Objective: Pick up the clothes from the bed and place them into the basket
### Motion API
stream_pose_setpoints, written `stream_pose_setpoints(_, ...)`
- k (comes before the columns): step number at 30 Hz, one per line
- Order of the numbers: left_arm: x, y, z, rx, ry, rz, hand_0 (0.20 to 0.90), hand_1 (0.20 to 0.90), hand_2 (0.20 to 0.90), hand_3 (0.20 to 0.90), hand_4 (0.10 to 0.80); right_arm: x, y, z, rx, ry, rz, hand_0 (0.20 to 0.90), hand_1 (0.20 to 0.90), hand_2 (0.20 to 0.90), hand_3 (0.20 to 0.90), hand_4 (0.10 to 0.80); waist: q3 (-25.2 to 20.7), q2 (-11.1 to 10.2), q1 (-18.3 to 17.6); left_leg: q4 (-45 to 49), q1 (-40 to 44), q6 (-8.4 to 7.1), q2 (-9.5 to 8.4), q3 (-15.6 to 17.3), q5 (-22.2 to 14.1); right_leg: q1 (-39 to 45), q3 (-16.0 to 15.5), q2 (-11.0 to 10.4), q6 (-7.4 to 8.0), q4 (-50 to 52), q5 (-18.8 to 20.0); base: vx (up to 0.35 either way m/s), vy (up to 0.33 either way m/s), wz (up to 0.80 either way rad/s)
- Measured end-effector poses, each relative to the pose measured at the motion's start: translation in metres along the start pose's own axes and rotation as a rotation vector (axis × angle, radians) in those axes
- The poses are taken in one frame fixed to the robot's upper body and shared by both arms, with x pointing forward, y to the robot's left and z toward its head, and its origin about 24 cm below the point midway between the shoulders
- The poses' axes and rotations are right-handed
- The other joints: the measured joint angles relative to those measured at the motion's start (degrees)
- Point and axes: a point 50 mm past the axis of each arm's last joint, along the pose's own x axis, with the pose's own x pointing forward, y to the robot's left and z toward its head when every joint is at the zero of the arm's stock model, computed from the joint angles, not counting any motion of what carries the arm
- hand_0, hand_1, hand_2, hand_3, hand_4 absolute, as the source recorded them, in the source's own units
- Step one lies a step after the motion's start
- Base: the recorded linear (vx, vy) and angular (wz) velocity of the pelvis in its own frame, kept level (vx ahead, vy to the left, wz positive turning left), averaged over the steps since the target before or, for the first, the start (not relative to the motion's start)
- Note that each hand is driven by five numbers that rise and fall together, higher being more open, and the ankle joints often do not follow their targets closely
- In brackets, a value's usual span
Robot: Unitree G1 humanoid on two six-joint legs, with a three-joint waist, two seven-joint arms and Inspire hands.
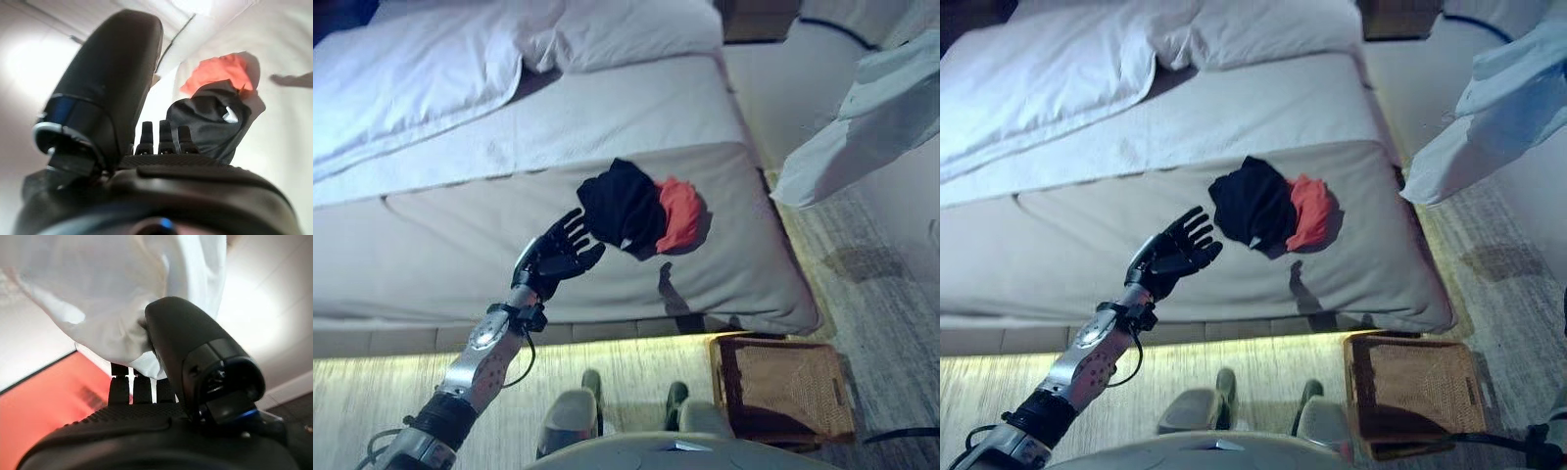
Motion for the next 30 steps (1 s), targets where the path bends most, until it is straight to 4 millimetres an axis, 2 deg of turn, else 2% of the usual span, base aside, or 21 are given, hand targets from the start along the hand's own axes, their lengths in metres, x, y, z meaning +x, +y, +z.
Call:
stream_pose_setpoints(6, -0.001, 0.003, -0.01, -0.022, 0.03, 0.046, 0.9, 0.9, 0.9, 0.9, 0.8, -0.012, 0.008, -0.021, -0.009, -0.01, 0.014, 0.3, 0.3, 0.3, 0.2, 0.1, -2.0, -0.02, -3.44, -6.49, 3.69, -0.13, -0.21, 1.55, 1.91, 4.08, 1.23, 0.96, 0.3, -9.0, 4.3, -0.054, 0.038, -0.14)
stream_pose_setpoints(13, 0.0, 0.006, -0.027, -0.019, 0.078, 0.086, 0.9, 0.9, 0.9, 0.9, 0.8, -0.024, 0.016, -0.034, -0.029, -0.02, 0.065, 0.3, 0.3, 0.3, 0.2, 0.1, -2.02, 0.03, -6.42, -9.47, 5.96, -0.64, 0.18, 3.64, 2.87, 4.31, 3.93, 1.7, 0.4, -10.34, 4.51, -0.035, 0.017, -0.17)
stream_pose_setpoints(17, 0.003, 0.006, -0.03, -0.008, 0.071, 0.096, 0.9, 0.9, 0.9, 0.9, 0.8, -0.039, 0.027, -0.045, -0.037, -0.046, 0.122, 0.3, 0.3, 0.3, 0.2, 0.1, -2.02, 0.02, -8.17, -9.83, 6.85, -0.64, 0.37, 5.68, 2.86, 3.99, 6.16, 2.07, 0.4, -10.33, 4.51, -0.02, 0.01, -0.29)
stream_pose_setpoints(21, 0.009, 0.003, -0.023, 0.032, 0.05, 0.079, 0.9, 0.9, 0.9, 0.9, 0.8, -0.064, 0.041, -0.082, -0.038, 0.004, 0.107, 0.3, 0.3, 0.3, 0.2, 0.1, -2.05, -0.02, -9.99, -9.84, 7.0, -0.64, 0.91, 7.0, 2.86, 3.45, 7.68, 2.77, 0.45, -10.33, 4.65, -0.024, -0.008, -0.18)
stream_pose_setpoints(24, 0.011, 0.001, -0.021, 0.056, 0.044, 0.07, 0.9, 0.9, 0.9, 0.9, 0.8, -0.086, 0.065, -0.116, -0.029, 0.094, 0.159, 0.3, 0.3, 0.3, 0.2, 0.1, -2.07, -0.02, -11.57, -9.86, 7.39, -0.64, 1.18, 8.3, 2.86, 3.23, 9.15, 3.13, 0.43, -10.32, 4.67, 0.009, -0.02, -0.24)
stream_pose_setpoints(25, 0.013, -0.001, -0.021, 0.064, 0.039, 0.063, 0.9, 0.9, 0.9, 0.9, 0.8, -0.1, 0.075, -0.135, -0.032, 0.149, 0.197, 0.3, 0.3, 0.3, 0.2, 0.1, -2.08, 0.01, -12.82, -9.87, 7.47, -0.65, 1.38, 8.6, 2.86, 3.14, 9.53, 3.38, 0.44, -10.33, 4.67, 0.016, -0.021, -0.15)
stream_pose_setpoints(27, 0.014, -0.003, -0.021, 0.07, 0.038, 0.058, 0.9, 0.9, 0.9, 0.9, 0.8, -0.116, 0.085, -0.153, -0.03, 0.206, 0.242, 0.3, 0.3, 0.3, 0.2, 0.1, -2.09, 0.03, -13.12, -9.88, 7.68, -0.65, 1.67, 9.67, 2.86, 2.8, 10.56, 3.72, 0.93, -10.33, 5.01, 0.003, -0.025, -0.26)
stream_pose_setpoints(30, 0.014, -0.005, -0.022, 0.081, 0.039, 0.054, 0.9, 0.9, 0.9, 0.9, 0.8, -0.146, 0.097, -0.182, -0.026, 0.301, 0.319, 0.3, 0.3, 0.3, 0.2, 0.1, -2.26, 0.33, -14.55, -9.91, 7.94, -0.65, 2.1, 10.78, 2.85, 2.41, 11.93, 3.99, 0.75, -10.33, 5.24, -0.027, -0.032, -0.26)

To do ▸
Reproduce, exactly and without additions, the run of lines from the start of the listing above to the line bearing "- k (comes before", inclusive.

Exercise answer ▸
Objective: Pick up the clothes from the bed and place them into the basket
### Motion API
stream_pose_setpoints, written `stream_pose_setpoints(_, ...)`
- k (comes before the columns): step number at 30 Hz, one per line

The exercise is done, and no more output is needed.